Mais la chute de l'URSS a aussi éliminé les contraintes imposées par la guerre froide aux conflits entre les États-Unis et leurs rivaux économiques en Europe de l'Ouest et au Japon. Ces rivaux, anciennement unis avec Washington dans le conflit contre Moscou, ont leurs propres ambitions en ancienne Union Soviétique et en Asie centrale. Leurs déclarations de solidarité avec Washington ne changent rien au fait que ces puissances ne peuvent rester oisives tandis que les États-Unis utilisent la forces des armes pour imposer leur hégémonie économique et politique.

En ce sens, le conflit actuel ressemble non pas tellement à la guerre froide, mais plutôt aux périodes de tensions inter-impérialistes grandissantes qui ont immédiatement précédé la Première guerre mondiale et la Seconde guerre mondiale, quand des disputes locales ou régionales ont préparé le chemin pour des conflagrations et des secousses révolutionnaires à travers le monde.

La tentative de créer un accord national autour d'une campagne mondiale contre le «terrorisme» ne peut cacher les contradictions aiguës à l'intérieur des États-Unis, exacerbées par une polarisation sociale qui ne fait que s'aggraver tandis que l'économie s'affaiblit. À la différence de la guerre froide, il n'y aura pas de concessions sociales à l'intérieur du pays pour accompagner la guerre à l'extérieur. Tous les économistes bourgeois sont d'accord que la politique «du beurre et des fusils» (de grandes dépenses sociales et en même temps que de grandes dépenses militaires) est hors de question pour le capitalisme américain au vingt-et-unième siècle.

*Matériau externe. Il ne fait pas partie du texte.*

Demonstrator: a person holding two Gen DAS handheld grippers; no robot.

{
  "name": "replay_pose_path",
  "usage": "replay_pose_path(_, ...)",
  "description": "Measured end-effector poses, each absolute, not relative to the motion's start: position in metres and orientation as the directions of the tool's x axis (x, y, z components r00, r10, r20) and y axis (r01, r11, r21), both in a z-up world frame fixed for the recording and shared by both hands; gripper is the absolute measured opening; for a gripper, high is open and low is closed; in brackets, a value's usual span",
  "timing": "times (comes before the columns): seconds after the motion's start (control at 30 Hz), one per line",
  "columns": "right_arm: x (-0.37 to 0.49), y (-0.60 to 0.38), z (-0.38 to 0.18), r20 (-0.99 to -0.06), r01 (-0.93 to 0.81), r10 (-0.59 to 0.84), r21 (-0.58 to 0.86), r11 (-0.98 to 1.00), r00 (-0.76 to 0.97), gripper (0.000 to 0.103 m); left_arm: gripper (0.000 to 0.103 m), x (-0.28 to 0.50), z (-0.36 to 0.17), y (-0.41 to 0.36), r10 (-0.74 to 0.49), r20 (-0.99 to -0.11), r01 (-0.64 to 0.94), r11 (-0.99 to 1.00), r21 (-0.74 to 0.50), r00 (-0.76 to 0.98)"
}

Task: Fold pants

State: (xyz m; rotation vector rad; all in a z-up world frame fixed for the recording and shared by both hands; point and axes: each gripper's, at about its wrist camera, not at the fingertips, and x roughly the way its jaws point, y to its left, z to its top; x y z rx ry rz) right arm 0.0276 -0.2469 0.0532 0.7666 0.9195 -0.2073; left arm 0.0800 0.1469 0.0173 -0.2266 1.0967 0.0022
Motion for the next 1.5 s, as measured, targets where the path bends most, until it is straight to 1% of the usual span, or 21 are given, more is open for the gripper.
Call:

Un soutien populaire durable pour l'agression militaire américaine est impossible. Les évènements rendront évident le fait que cette nouvelle éruption du militarisme américain cherche à protéger et agrandir les profits d'une élite économique aux dépens de la grande majorité des travailleurs. La tentative de dicter la conformité idéologique et d'imposer des sacrifices matériels sous ces conditions ne peut que provoquer une intensification des conflits de classe aux États-Unis, en même temps qu'elle provoque de nouveaux cataclysmes à l'étranger.